> _Work to complete_
Return the lines from the start of the data through the line with "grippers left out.". Include both of those lines and no others.

> _Supplied information_
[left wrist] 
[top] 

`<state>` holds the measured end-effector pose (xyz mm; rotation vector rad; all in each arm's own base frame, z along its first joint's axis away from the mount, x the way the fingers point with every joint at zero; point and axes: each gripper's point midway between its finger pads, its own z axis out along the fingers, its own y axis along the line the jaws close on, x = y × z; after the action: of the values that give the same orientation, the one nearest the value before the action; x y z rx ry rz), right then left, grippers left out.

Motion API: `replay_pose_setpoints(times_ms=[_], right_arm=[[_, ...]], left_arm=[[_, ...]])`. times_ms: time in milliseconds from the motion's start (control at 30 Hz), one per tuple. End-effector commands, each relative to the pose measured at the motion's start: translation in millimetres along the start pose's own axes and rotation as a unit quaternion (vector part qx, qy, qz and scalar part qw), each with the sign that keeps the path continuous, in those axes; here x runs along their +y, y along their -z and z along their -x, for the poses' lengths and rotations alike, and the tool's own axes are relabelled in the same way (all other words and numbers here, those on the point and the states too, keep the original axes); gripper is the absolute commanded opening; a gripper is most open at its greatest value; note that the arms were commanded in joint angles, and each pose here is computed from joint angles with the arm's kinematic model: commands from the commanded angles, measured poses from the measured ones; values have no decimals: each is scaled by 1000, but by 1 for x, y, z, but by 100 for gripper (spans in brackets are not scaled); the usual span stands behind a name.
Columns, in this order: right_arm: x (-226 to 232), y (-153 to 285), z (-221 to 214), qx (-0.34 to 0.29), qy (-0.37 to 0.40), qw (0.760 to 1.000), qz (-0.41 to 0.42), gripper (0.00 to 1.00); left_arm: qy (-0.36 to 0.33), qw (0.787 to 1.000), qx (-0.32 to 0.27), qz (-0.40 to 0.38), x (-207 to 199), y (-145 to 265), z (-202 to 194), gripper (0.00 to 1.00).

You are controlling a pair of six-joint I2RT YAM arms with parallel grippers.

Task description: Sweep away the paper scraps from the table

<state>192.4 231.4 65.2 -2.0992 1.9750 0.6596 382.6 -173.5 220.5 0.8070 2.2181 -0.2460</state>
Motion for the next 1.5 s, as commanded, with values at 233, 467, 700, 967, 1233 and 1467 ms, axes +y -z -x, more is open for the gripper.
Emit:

> _Finished task_
[left wrist] 
[top] 

`<state>` holds the measured end-effector pose (xyz mm; rotation vector rad; all in each arm's own base frame, z along its first joint's axis away from the mount, x the way the fingers point with every joint at zero; point and axes: each gripper's point midway between its finger pads, its own z axis out along the fingers, its own y axis along the line the jaws close on, x = y × z; after the action: of the values that give the same orientation, the one nearest the value before the action; x y z rx ry rz), right then left, grippers left out.

There is no more output for this exercise.